The Federal and Minnesota Fair Labor Standards Acts
Pursuant to the federal Fair Labor Standards Act (“FLSA”), covered employees in the United States generally must receive at least the federal minimum wage of $7.25 an hour for all hours worked, up to forty hours per week. Further, covered employers may not allow any of its employees to work more than forty hours per workweek unless such employee receives compensation for his or her overtime hours at a rate not less than one and one-half times the regular rate at which he or she is employed. 29 U.S.C. § 207(a)(1). In plain English, an employer covered by the FLSA generally cannot have an employee work more than forty hours per workweek without providing overtime pay equal to one and one-half (1.5) times the employee’s regular rate of pay (a.k.a., “time and a half”) for the overtime hours. Some employers will not be covered by the federal FLSA, typically because they fall under an exempt industry or because they are too small or do not operate in interstate commerce. In such cases, the Minnesota Fair Labor Standards Act (“MFLSA”) has similar overtime provisions, but overtime pay is not required unless the employee works more than forty-eight hours per workweek. Minn. Stat. § 177.25 subd. 1.
Despite the general obligation to provide overtime pay to employees who work more than the specified number of hours per workweek (40 hours under the FLSA and 48 hours under the MFLSA), the law recognizes certain “exemptions” for positions falling into certain well-defined criteria. Two of these exemptions, which are the subject of this article, apply to “bona fide executives” and certain “business owners.”
FLSA Exemption of Bona Fide Executives and Business Owners
The general test for a bona fide executive contains four criteria under the FLSA. Qualifying exempt executive employees (1) are compensated on a salary basis pursuant to 29 C.F.R. §§541.600; (2) have a primary duty of managing the enterprise or a department or subdivision of the enterprise; (3) customarily and regularly direct the work of two or more employees; and (4) have the authority to hire and fire employees, or whose suggestions and recommendations as to the hiring, firing, advancement, promotion or any other change of status of other employees are given particular weight. 29 C.F.R. § 541.100(a). A detailed summary of the FLSA exemption for bona fide executives can be found in the following article from our website: Discussion of FLSA Exemption for Executive Employees.
A simplified test for equity owners of a business, however, may apply. Specifically, an employee who owns at least a bona fide 20-percent equity interest in the enterprise in which he or she is employed, regardless of the type of business organization (e.g., corporation or partnership), and who is actively engaged in its management, is considered a bona fide exempt executive without regard to the other criteria listed in 29 C.F.R. § 541.100(a). See 29 C.F.R. § 541.101.

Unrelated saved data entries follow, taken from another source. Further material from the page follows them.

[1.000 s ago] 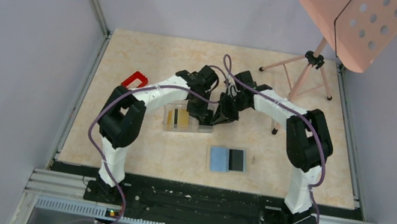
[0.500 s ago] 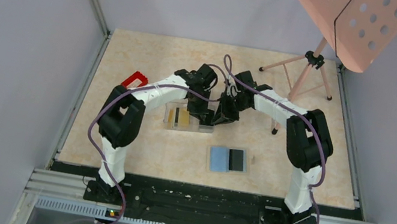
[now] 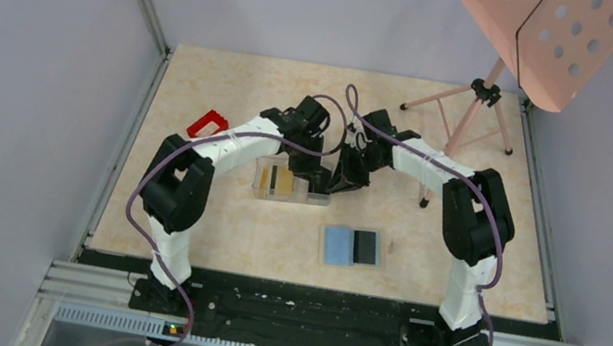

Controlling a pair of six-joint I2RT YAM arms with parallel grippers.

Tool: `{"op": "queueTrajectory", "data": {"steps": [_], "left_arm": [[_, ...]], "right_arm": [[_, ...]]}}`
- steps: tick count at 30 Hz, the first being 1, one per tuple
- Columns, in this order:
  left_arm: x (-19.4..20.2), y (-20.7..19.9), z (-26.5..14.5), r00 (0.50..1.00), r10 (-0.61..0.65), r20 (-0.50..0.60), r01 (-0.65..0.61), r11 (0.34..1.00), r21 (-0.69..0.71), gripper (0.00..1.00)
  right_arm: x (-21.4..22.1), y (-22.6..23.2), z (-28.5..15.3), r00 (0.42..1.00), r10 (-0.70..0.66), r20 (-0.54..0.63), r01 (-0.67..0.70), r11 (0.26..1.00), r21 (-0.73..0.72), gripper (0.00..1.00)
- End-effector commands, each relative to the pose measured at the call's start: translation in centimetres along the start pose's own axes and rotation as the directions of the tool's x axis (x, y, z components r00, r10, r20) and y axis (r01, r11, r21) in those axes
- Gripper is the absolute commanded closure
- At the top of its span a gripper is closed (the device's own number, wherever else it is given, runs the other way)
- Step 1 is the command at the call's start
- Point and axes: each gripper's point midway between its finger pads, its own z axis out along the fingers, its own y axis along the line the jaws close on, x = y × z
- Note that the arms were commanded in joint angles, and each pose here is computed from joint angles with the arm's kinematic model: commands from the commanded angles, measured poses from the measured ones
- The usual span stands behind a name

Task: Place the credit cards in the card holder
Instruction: Pick up the credit card from the storage box.

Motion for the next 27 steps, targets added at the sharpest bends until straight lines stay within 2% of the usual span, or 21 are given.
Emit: {"op": "queueTrajectory", "data": {"steps": [1, 9, 17, 22, 27], "left_arm": [[-1.7, -5.5, -1.2, 0.998, -0.004, 0.062, -0.011, 0.973, 0.229, 0.77], [-1.4, -5.5, -0.2, 0.998, -0.050, 0.045, 0.036, 0.960, 0.277, 0.78], [-0.5, -3.3, 1.0, 0.998, -0.066, 0.018, 0.062, 0.981, 0.181, 0.81], [-0.4, -3.3, 1.1, 0.999, -0.050, 0.005, 0.048, 0.982, 0.184, 0.72], [-1.3, -3.6, -0.5, 0.996, -0.065, 0.057, 0.049, 0.969, 0.243, 0.70]], "right_arm": [[0.1, 1.7, -1.0, 0.999, -0.040, 0.007, 0.041, 0.998, -0.051, 0.91], [0.0, 1.7, -1.2, 0.999, -0.041, 0.011, 0.041, 0.998, -0.052, 0.91], [-0.2, 1.7, -1.4, 0.999, -0.041, 0.015, 0.042, 0.998, -0.053, 0.90], [-0.2, 1.7, -1.4, 0.999, -0.045, 0.018, 0.046, 0.997, -0.056, 0.88], [-0.4, 2.1, -1.8, 0.998, -0.051, 0.028, 0.053, 0.997, -0.062, 0.84]]}}
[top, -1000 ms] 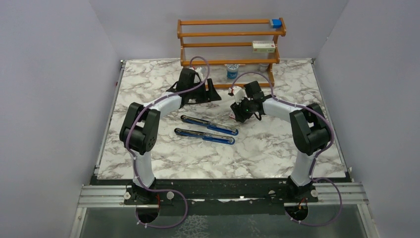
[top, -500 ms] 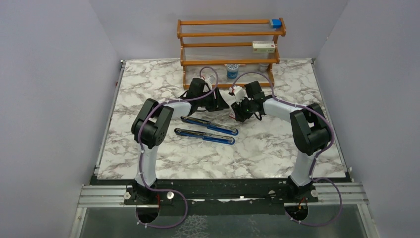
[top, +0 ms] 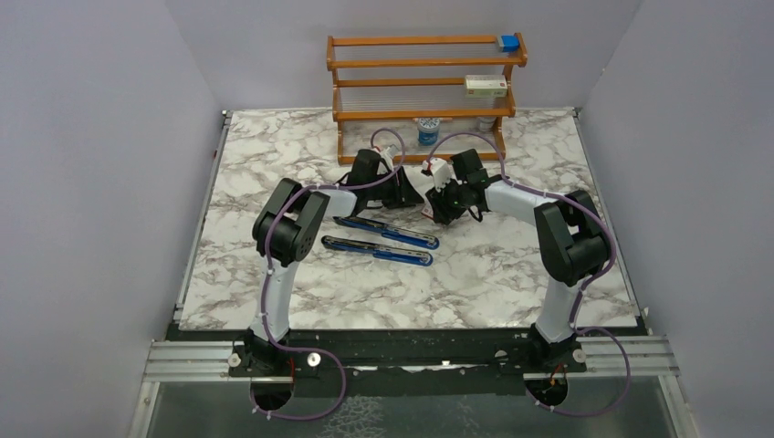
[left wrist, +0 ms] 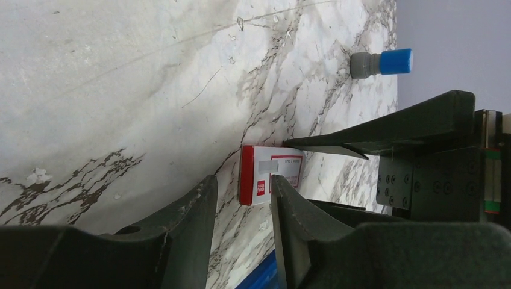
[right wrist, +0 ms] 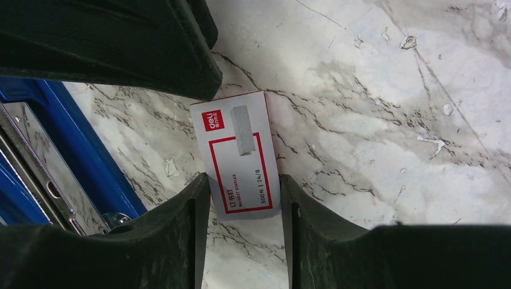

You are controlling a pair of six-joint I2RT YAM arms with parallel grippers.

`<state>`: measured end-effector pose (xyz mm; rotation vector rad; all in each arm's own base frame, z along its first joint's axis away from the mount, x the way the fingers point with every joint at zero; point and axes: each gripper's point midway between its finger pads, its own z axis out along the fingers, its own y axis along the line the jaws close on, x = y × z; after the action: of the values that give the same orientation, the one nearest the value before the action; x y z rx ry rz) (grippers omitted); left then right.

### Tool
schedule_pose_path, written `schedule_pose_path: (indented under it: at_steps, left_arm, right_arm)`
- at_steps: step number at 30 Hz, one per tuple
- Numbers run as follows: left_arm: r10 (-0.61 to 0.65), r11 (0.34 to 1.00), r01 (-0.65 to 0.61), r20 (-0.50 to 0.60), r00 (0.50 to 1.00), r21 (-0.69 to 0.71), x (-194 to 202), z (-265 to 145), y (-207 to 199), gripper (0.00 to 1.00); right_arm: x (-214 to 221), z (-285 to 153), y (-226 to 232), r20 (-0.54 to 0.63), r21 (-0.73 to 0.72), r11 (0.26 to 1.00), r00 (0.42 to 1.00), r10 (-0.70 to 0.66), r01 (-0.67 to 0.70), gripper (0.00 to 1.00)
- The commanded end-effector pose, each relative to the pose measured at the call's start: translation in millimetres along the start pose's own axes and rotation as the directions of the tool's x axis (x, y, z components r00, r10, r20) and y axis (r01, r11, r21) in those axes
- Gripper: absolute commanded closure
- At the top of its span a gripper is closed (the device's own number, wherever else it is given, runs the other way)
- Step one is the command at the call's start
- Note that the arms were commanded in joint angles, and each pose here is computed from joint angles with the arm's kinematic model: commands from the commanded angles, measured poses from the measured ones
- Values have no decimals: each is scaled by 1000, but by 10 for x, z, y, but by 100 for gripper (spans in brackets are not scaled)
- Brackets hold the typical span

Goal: Load the staples into the stapler
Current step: Open the staple box at the center of the board.

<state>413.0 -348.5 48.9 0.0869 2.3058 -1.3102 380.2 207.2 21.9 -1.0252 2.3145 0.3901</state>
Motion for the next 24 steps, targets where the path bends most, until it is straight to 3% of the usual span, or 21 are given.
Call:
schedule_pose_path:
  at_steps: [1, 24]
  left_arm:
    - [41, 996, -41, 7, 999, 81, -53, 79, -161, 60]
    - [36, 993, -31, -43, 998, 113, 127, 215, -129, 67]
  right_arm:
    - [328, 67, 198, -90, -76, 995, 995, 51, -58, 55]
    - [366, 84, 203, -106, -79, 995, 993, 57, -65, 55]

Further, the “salary basis of pay” requirement generally applicable to exempt employees does not apply to business owners who satisfy the equity owner test described above. 29 C.F.R. § 541.101. The exemption for business owners is very significant because employers can choose not to pay overtime to such business owners regardless of whether they otherwise satisfy the criteria for executives or receive a fixed guarantee salary.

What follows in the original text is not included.